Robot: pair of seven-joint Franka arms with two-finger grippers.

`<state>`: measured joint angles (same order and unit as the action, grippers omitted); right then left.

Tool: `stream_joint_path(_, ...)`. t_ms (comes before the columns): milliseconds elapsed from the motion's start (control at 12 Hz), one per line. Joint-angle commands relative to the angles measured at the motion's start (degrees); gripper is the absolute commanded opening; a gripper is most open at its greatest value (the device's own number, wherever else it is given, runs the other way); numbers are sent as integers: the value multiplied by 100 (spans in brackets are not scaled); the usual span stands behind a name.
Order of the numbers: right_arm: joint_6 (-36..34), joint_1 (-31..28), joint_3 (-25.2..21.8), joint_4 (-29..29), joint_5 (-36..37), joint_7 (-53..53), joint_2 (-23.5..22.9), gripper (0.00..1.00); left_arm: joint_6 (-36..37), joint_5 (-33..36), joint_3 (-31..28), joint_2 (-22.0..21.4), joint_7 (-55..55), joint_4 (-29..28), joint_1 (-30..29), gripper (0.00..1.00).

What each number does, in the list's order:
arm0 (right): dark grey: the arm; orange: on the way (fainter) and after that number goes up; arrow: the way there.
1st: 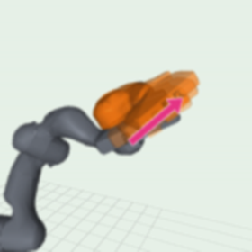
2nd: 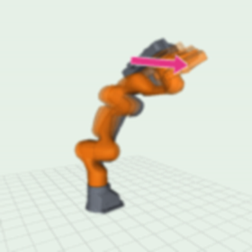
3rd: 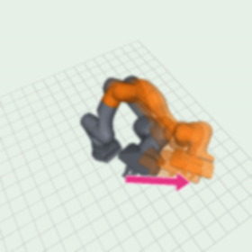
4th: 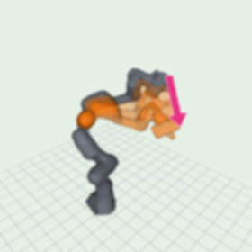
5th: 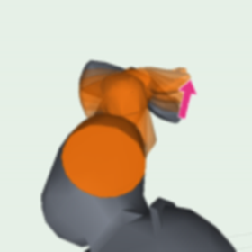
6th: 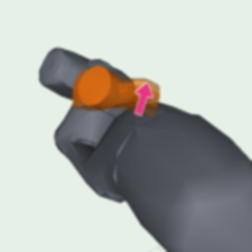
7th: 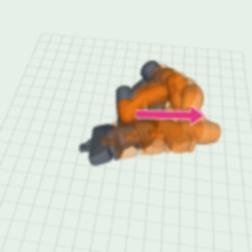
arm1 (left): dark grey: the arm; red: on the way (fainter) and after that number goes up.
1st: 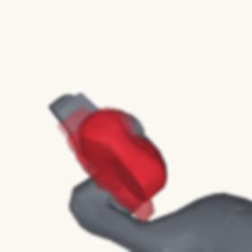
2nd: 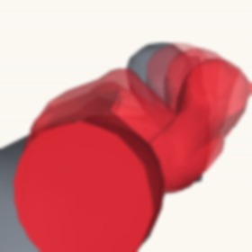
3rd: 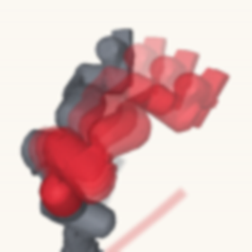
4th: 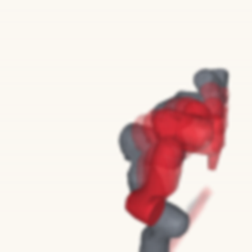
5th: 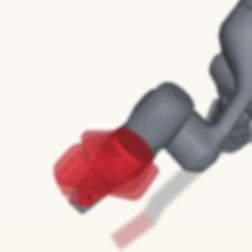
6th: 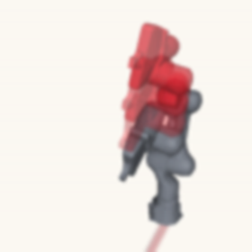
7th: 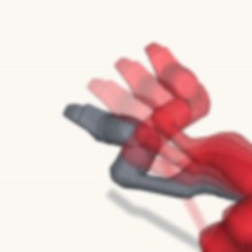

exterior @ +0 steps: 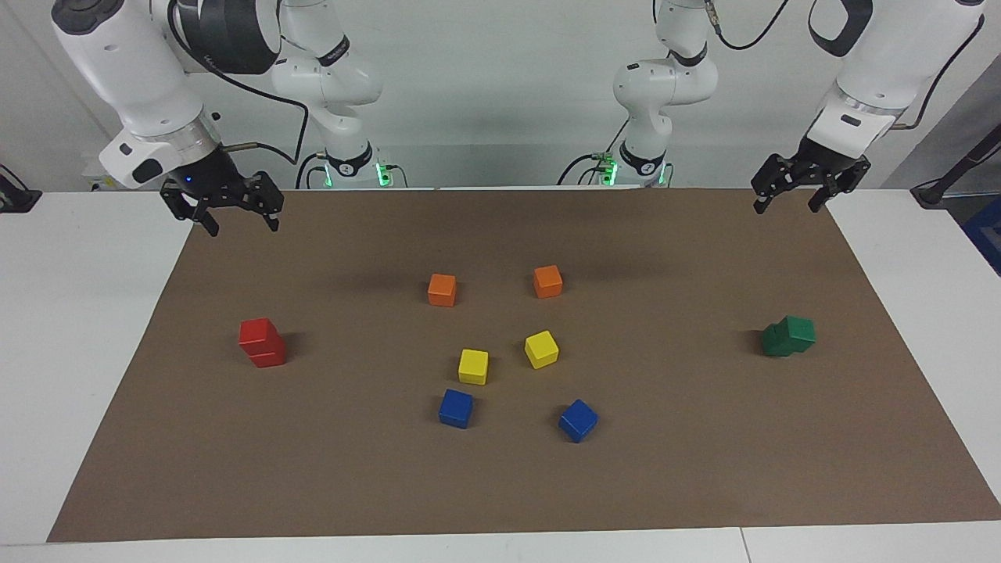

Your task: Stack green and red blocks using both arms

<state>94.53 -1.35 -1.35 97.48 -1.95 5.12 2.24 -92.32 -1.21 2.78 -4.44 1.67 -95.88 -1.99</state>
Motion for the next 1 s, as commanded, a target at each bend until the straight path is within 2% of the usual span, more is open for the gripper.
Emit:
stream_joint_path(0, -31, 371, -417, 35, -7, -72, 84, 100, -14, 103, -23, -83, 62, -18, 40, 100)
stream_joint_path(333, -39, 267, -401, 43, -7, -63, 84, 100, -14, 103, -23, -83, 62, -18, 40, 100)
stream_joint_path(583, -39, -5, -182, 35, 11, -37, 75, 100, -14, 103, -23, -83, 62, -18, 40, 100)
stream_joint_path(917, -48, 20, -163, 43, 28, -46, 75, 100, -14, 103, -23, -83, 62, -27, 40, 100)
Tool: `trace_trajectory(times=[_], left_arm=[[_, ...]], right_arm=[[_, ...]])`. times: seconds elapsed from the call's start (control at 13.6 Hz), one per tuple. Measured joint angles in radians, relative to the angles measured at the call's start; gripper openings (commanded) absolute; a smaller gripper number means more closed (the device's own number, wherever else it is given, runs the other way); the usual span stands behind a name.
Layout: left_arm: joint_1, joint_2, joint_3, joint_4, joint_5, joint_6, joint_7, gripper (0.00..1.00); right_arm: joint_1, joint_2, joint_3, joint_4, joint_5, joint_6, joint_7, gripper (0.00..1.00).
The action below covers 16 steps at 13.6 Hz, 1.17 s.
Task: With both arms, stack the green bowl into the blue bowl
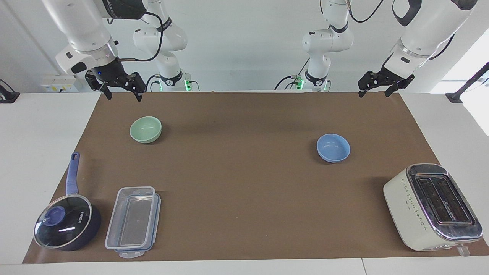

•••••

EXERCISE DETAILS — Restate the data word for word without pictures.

YOUR RESPONSE —
Robot: pair of seven-joint Franka arms with two-finger grippers.

`<state>`: measured joint angles (same order and unit as the action, grippers omitted); right then left.

Tool: `stream_joint_path(_, ...)`. t_ms (comes before the columns): milliseconds elapsed from the motion's start (control at 12 Hz), one per line. Joint-angle commands relative to the angles measured at the motion's start (degrees); gripper is the absolute commanded opening; a gripper is most open at its greatest value (the device's own number, wherever else it is given, runs the other way); numbers are sent as integers: the value multiplied by 100 (spans in brackets are not scaled); the usual span stands behind a name.
Order of the numbers: right_arm: joint_6 (-36..34), joint_1 (-31..28), joint_3 (-25.2..21.8), joint_4 (-29..29), joint_5 (-36..37), joint_7 (-53..53), joint_2 (-23.5..22.9), gripper (0.00..1.00); left_arm: joint_6 (-36..37), joint_5 (-33..36), joint_3 (-31..28), joint_2 (-22.0..21.4), joint_7 (-55..55), joint_4 (-29..28), joint_1 (-30..29), gripper (0.00..1.00).

What each number does, in the list's order:
arm0 (right): dark grey: the arm; orange: on the way (fainter) and after that number goes up; arrow: the way there.
1st: 
2nd: 
3rd: 
4th: 
5th: 
6th: 
7th: 
arm1 (left): dark grey: the arm; red: on the way (fainter) and after that number goes up.
1st: 
2nd: 
3rd: 
4th: 
5th: 
6th: 
7th: 

exterior @ +0 steps: 

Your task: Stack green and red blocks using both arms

<state>94.53 -1.35 -1.35 97.48 -1.95 5.12 2.24 -92.32 -1.21 2.78 -4.44 1.67 -95.88 -1.99</state>
Motion for the next 1 s, as commanded, a target at each bend until the straight path is within 2% of the usual span, more is open for the gripper.
Emit:
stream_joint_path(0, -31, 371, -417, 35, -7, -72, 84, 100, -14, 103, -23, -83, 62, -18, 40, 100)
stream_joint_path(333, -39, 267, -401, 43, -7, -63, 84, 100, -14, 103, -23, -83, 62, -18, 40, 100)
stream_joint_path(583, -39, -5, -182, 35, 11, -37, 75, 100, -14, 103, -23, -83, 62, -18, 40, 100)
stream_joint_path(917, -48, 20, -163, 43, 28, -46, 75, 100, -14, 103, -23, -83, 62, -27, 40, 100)
Tool: `trace_trajectory(times=[_], left_arm=[[_, ...]], right_arm=[[_, ...]])`. times: seconds elapsed from the call's start (control at 13.6 Hz), one per tuple. Measured joint angles in radians, relative to the angles measured at the call's start; gripper openings (commanded) absolute; a smaller gripper number means more closed (the device's own number, wherever else it is given, runs the other way); the usual span stands behind a name.
Layout: left_arm: joint_1, joint_2, joint_3, joint_4, joint_5, joint_6, joint_7, gripper (0.00..1.00); right_arm: joint_1, joint_2, joint_3, joint_4, joint_5, joint_6, joint_7, gripper (0.00..1.00).
The action below covers 16 steps at 13.6 Hz, 1.17 s.
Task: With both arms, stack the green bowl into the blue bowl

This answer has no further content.